Modeled on the annual Internatiional Collegiate Programming Contest, the competition presents teams with a list of problems that can be solved by writing computer programs. Teams are scored on the number of problems they solve and how rapidly, with a penalty charged against time for handing in an incorrect solution.
Problems included scoring a Ping-Pong tournament, predicting how long a cell phone battery would last, finding oddities in the weigh-in records of a person on a diet, and translating English into a newly invented form of simplified spelling. The problems vary in difficulty, but are presented in random order, as part of a whimsical story about a person traveling in Thailand and running into a series of difficulties. Part of the challenge is to decide which problems can be solved in the shortest time and should be attacked first.
Each team was given a workstation in a Carpenter Hall computer lab and could work in any programming language they prefer. They were given a calculator but were not allowed to bring any other electronic devices. Final judging is performed by a computer that runs a team’s program and compares the output with what should be expected. The lab assumes a festive look as each team that solves a problem is issued a balloon; most students took their balloons with them to the awards ceremony.
Ithaca High School entered four teams. IHS Team 4, comprising Jacob Silcoff, Jonathan Gomes-Selman and Zachary Stillman, solved five problems to take first place. Team 1 of three from Pittsford Central Schools, Yizuo Chen, Yiyuo Chen and Peng Sun solved four for second place, and IHS Team 3, Daniel Halpern, James Park and Mrinal Thomas, solved three to take third.
Along with trophies and medals, members of the winning teams received Qualcomm smartwatches.

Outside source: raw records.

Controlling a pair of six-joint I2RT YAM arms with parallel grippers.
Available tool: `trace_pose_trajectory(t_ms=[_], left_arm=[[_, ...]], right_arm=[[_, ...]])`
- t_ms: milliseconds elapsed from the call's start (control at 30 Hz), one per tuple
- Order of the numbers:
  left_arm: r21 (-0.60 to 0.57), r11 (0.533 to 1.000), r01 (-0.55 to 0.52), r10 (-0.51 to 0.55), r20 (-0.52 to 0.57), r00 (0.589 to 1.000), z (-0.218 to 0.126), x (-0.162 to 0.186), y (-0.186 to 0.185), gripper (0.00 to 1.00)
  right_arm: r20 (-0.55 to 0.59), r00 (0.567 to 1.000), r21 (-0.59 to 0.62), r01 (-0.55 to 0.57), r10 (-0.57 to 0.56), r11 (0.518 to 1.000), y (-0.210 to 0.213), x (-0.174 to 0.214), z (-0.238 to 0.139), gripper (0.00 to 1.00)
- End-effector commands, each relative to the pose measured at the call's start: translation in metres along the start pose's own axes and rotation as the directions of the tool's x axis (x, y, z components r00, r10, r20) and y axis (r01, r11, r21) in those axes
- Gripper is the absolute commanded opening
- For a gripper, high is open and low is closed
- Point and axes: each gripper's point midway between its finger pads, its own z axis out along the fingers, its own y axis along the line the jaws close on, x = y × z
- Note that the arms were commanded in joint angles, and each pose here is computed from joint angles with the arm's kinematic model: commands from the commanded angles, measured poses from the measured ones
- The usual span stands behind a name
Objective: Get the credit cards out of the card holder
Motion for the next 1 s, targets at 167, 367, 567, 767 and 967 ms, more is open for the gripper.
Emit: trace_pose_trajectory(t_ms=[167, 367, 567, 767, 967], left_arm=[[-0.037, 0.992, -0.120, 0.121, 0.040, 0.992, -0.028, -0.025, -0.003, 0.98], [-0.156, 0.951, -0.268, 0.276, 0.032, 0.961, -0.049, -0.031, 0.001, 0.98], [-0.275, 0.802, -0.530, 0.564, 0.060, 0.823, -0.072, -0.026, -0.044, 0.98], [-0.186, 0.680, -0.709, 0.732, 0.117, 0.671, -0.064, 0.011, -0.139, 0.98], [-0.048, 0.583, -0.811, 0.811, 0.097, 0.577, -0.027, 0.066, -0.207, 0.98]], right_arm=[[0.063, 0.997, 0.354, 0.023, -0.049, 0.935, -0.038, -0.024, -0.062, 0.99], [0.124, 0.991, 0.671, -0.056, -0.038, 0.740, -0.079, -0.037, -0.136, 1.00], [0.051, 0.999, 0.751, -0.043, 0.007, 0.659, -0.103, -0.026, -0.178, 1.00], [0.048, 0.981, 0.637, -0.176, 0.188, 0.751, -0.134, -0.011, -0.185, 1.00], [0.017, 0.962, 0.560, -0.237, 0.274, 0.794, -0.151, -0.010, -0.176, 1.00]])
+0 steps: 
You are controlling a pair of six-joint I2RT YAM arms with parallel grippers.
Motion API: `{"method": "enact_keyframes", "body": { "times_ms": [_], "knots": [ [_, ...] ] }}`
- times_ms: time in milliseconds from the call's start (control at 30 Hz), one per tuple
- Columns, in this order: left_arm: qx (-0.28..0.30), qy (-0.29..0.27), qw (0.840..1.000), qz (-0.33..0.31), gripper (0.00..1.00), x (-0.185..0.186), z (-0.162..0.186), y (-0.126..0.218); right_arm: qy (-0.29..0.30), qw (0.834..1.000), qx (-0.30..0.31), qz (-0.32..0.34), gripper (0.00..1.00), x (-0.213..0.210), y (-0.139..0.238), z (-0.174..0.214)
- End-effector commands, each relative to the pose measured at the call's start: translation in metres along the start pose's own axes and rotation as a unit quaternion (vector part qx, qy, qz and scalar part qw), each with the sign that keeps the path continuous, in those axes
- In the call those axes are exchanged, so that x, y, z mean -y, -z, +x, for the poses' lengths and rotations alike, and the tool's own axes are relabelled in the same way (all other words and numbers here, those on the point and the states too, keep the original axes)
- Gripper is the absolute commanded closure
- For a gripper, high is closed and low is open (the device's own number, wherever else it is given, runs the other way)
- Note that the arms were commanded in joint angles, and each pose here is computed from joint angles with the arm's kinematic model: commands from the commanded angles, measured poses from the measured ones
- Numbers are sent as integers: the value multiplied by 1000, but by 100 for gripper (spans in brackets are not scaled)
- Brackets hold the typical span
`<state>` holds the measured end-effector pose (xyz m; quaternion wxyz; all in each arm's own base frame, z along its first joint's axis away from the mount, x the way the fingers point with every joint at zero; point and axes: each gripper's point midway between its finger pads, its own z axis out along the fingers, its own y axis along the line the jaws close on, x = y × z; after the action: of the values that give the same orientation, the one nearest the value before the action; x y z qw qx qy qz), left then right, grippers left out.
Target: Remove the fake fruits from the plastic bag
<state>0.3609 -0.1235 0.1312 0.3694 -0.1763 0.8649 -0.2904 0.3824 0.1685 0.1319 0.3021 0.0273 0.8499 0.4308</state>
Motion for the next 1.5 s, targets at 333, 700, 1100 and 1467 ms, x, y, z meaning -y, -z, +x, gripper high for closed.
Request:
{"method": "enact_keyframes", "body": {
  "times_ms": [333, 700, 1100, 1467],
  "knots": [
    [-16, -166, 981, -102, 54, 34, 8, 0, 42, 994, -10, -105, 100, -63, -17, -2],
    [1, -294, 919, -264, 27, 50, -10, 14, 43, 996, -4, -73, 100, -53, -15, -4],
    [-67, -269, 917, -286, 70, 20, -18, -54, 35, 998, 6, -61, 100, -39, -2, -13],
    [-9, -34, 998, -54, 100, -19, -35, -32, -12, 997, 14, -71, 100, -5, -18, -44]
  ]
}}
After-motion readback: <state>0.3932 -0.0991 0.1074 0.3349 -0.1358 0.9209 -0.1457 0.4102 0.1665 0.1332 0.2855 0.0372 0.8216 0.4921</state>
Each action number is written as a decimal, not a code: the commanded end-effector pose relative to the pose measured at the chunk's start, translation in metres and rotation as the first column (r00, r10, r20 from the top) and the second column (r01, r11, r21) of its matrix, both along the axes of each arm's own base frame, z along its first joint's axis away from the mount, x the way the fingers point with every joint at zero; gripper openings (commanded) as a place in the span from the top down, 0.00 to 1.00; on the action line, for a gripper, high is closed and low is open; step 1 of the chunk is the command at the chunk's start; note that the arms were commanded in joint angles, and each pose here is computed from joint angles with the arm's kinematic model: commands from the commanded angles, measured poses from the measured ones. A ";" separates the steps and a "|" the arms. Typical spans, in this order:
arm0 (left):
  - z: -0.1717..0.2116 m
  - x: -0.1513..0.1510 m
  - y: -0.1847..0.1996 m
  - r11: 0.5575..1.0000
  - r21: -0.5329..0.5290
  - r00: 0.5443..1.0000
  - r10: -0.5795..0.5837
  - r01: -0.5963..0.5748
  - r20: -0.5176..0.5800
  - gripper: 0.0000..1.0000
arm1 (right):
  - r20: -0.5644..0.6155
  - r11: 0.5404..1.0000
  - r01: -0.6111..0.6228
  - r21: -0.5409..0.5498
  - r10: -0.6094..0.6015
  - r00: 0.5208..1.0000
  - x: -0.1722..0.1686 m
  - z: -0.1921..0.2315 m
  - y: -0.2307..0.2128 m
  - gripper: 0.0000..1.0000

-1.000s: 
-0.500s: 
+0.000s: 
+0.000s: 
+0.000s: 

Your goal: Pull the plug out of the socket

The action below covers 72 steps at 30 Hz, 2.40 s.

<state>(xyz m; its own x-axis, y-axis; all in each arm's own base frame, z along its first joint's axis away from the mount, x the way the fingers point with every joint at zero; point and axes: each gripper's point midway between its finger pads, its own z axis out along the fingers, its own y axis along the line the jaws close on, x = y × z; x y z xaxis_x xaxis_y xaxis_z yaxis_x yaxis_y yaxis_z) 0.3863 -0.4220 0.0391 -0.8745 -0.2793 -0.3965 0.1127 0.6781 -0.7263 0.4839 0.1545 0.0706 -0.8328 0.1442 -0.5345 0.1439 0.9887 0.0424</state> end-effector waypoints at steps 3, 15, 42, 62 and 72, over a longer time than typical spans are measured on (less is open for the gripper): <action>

The competition was launched in 2014 by Cornell principal research associate Robbert van Renesse; Daniel Fleischman, a graduate student in the field of operations research and industrial engineering; and Ithaca High School math and computer science teacher Frederick Deppe, who first proposed the idea as an activity for his students. They continue as organizers, joined this year by computer science professors David Bindel and Emin Gun Sirer and several computer science department staff volunteers, all steered by Jessie White, events coordinator for the department.
Problems for the competition were created by Fleischman and Sakethnath Are '16, who are co-leaders of the Cornell team that competes in the collegiate-level contest.